=== Section Start ===
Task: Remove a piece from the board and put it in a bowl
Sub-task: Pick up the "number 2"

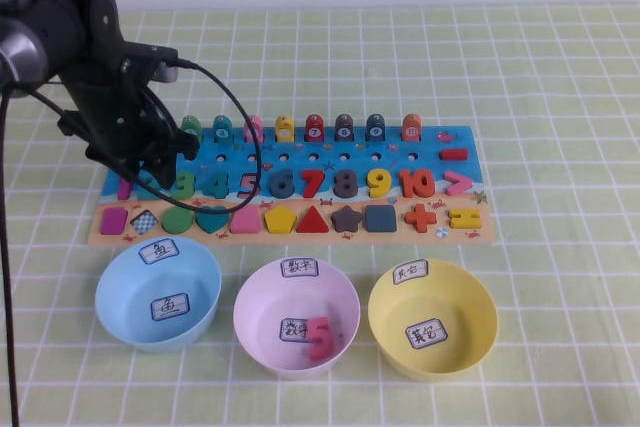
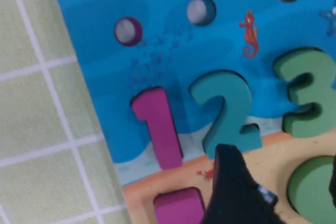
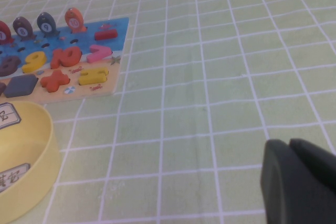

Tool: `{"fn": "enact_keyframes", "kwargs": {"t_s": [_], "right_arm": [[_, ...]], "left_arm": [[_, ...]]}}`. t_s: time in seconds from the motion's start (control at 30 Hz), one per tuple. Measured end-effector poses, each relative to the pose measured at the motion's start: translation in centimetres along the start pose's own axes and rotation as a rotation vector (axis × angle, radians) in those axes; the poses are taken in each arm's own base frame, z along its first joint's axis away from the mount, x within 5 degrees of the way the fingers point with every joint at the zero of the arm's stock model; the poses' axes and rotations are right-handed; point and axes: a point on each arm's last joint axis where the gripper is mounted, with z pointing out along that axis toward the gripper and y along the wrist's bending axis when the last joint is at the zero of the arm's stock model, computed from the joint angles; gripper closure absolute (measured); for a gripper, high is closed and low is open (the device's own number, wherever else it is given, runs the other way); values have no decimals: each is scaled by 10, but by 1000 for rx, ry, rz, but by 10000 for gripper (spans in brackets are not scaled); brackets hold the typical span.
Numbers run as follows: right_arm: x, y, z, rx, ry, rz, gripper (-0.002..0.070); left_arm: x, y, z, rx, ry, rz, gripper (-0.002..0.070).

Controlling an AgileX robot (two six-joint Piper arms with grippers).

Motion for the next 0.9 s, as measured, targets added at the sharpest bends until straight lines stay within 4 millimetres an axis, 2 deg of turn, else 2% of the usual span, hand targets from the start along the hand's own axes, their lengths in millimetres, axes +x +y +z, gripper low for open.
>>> {"fn": "enact_keyframes", "kwargs": {"t_s": [0.27, 0.57, 0.9], "right_arm": [[0, 0, 0, 0, 0, 0, 694], [0, 0, 0, 0, 0, 0, 694], [0, 0, 0, 0, 0, 0, 694]], "left_arm": [[-1, 1, 4, -16, 1, 9, 327], [-3, 2, 23, -13, 27, 4, 326], [-7, 3, 23, -17, 13, -13, 326]]}}
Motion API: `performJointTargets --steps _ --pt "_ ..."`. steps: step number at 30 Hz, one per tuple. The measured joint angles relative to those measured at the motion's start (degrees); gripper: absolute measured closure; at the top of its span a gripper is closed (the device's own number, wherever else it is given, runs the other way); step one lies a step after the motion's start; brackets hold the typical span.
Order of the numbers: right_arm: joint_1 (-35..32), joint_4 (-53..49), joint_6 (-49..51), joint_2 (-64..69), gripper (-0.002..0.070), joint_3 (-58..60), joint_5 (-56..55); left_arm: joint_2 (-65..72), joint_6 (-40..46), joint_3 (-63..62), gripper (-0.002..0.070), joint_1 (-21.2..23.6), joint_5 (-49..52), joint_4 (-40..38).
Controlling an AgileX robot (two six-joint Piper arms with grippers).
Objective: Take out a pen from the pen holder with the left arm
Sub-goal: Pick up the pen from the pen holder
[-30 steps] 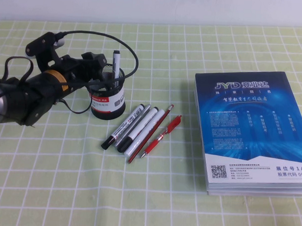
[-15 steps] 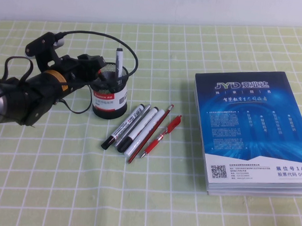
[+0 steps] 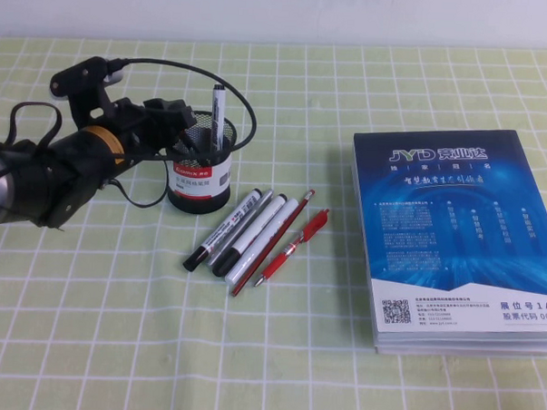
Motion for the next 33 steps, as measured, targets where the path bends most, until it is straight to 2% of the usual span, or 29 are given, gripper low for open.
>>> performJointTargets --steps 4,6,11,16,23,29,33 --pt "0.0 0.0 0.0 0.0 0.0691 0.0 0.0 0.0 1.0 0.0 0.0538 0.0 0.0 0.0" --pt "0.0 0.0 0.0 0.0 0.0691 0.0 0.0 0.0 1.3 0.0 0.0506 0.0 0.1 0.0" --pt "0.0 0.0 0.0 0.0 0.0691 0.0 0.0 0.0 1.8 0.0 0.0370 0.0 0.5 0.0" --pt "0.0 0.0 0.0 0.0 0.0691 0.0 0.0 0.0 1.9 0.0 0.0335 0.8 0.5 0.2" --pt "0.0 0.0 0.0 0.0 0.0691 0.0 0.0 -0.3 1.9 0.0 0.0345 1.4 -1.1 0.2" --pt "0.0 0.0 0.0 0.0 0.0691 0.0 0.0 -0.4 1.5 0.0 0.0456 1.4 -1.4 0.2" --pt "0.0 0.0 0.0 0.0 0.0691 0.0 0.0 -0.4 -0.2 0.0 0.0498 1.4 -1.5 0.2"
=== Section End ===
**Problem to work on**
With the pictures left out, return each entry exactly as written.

**Response below**
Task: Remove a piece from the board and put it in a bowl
Sub-task: Pick up the "number 2"


Tool: `{"fn": "enact_keyframes", "kwargs": {"t_s": [_], "right_arm": [[_, ...]], "left_arm": [[_, ...]]}}`. t_s: time in seconds from the motion's start (control at 30 Hz), one per tuple. Measured end-effector poses, each relative to the pose measured at the motion's start: translation in centimetres along the start pose's own axes and rotation as a rotation vector (axis × angle, radians) in those axes; the poses are taken in each arm's own base frame, z along its first joint's axis away from the mount, x within 5 degrees of the way the fingers point with every joint at the zero of the arm's stock model; the poses' axes and rotations are right-handed; point and axes: a point on each arm's last joint axis where the gripper is mounted, with z pointing out along that axis toward the gripper and y along the wrist's bending axis when the last joint is at the zero of the arm's stock model, computed from the joint angles; gripper closure absolute (measured); for a gripper, high is closed and low is open (the device's own number, wherever else it is given, runs the other way); values have no decimals: each is scaled by 10, but by 1000 for rx, ry, rz, but by 10000 for gripper (spans in brackets are not scaled); brackets hold the typical span.
Numbers run as follows: right_arm: x, y, z, rx, ry, rz, gripper (-0.002..0.070); left_arm: x, y, z, rx, ry, rz, gripper (-0.002..0.070).

Controlling an AgileX robot (two six-joint Piper arms with grippers).

Motion for the next 0.9 s, as measured, targets added at the sharpest bends until straight lines stay within 4 millimetres an axis, 2 deg of turn, else 2% of the usual span, hand targets from the start along the hand's own axes, their lengths in millimetres, axes +x +y +z, gripper low for open.
>>> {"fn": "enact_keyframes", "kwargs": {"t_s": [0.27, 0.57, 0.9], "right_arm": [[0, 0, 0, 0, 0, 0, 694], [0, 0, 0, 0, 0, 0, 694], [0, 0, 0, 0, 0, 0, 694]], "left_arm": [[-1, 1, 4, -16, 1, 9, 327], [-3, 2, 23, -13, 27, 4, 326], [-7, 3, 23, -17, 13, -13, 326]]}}
Motion API: `performJointTargets --steps _ --pt "_ ..."`. steps: step number at 30 Hz, one per tuple. The measured joint angles relative to those measured at the motion's start (degrees); gripper: absolute measured closure; at the top of its span a gripper is closed (the device's own number, wherever else it is given, runs the other way); step one lies a step after the motion's start; brackets hold the typical span.
Order of the numbers: right_arm: joint_1 (-35..32), joint_4 (-53..49), joint_6 (-49..51), joint_2 (-64..69), gripper (-0.002..0.070), joint_3 (-58..60), joint_5 (-56..55); left_arm: joint_2 (-65..72), joint_6 (-40..46), joint_3 (-63..62), gripper (-0.002..0.070), joint_1 (-21.2..23.6), joint_5 (-49..52), joint_4 (-40..38).
Controlling an AgileX robot (two six-joint Piper arms with grippers).
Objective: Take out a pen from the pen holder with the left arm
Sub-goal: Pick up the pen from the pen holder
[-30 steps] 
[-15 steps] 
[+0 steps] 
Motion for the next 33 steps, as measured, targets where the path bends most, until it is straight to 2% of the usual span, or 29 are given, gripper low for open.
>>> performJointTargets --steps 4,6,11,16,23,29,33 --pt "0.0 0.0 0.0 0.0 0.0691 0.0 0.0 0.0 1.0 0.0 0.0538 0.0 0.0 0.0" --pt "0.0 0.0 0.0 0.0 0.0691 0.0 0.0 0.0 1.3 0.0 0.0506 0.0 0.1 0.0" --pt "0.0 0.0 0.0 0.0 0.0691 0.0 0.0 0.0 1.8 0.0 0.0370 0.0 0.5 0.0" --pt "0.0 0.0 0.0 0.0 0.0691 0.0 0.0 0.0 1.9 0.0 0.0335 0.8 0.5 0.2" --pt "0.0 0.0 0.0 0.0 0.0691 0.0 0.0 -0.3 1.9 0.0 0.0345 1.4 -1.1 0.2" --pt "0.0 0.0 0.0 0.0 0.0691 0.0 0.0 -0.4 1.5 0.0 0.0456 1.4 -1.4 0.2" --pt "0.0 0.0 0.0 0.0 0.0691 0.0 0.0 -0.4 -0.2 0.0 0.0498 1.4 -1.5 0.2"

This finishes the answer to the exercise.